Now that you know a little bit about the bottom layers of SQLAlchemy, let’s take a higher level look at some of the industrial strength patterns it provides to make your life easier when working with large complex datasets.

If you’re familiar with Patterns of Enterprise Application Architecture by Martin Fowler, you’ve probably already heard terms like Active Record, Data Mapper, Domain Model, Unit of Work, and Identity Map. These are the concepts behind SQLAlchemy’s power, flexibility, and ease of use. Understanding how to use the data access patterns helps you write better code, even if you can’t use SQLAlchemy.

The Data Mapper Pattern

The Data Mapper pattern decouples database load and save logic from your domain objects (as seen in Figure One). This allows domain objects to act like normal everyday objects — but more important, it allows you to map objects to arbitrary relations in the database. Your database is free to be a relational algebra engine, and your objects are free to be plain old data objects.

This is the key element that makes SQLAlchemy more powerful than Active Record-based ORMs, which impose significant constraints on your domain model. With the Data Mapper pattern, you can create whatever objects you want, and once created, add a “mapper” that knows how to save the data in those objects to the database.

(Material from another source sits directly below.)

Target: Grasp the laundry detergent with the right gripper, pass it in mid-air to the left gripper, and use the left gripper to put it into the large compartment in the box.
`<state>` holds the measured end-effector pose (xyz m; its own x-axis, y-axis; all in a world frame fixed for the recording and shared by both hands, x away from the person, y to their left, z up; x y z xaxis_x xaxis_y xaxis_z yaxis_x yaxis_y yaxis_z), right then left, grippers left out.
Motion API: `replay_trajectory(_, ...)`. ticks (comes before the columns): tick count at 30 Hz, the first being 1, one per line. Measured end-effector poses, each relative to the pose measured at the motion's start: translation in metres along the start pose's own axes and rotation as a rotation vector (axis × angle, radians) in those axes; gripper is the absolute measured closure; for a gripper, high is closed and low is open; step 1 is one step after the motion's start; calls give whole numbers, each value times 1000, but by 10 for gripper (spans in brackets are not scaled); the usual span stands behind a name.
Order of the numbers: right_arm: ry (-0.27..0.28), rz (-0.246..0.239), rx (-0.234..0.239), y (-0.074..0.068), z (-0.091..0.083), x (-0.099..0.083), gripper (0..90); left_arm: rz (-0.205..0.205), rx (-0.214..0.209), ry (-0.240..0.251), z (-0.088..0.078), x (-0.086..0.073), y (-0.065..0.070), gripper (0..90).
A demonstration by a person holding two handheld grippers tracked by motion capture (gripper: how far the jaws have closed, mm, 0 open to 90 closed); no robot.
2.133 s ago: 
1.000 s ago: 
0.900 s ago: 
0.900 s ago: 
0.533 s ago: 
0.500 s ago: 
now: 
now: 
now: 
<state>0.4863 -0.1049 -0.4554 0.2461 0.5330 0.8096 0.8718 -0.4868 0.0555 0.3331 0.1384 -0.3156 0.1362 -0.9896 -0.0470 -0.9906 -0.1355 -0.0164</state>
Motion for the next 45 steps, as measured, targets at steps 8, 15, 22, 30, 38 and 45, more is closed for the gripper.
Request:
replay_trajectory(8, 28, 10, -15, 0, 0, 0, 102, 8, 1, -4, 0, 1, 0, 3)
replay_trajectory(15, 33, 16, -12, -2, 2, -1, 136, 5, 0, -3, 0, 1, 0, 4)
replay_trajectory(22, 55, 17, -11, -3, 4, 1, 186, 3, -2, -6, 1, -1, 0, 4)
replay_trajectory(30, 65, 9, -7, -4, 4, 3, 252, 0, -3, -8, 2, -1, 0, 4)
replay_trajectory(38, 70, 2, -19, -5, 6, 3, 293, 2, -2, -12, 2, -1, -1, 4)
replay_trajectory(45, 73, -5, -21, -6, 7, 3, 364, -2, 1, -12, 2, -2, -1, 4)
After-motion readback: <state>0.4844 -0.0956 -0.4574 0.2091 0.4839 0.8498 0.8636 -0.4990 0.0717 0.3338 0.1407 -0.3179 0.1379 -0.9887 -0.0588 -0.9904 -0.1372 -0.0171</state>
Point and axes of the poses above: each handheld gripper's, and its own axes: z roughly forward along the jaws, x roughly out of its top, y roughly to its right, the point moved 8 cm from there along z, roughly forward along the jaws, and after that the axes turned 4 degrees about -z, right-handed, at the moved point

Hibernate and other Data Mapper based systems do this, but SQLAlchemy provides a remarkably simple mechanism for setting up your mappers. And because Python is a dynamic language, your mappers can automatically add properties to your domain objects. This keeps things easy, and makes it almost as simple to write a Data Mapper-based domain model as it would be to use the Active Record pattern.

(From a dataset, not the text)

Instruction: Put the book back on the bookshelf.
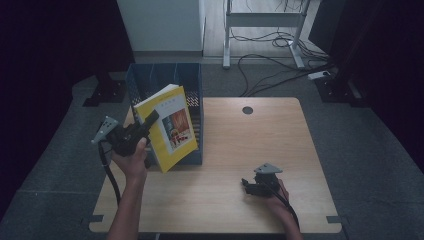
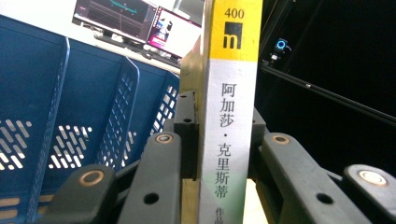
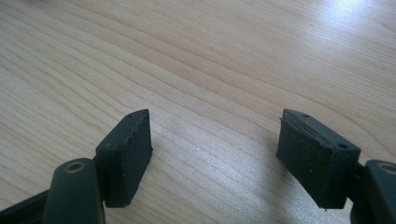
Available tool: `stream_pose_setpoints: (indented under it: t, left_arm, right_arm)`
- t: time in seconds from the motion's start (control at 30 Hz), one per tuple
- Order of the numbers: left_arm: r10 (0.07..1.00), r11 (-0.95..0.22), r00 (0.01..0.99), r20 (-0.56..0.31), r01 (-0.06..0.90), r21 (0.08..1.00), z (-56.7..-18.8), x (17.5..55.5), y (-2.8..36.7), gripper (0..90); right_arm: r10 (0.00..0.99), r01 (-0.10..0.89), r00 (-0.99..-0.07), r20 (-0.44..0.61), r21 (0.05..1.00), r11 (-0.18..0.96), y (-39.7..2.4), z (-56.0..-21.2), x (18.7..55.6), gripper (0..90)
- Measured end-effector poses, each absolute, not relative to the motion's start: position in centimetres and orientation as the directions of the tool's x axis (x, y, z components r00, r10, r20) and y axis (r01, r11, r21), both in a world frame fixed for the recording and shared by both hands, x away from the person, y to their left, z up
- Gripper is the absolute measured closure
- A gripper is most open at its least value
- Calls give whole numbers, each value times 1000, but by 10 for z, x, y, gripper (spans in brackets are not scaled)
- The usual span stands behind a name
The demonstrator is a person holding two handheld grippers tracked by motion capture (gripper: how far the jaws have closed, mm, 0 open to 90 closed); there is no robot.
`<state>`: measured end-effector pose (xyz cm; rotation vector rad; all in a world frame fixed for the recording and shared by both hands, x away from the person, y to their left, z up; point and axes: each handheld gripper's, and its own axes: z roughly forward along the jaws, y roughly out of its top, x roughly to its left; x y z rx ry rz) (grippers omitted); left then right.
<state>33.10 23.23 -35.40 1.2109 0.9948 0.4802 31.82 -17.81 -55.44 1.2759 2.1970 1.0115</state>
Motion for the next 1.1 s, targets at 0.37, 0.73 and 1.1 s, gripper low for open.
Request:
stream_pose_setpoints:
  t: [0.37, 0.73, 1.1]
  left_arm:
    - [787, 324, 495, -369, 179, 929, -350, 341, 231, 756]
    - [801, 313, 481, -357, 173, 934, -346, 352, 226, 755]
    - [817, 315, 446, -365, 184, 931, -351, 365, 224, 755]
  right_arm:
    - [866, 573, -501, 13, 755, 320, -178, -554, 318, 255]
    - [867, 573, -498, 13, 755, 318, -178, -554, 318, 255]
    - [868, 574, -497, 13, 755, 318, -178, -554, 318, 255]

For example you could create an ultra-simple Group class to go with the group_table found in Listing One:

class Group(object):
pass

The Group class can define any behaviors and attributes you need, and is just a normal Python object. But in this case, assume all you want is a few attributes based on the data from the database; these can be automatically added by our mapper. So the class definition can be remarkably simple. Assigning a mapper is simple:

assign_mapper(session.context, Group, groups_table)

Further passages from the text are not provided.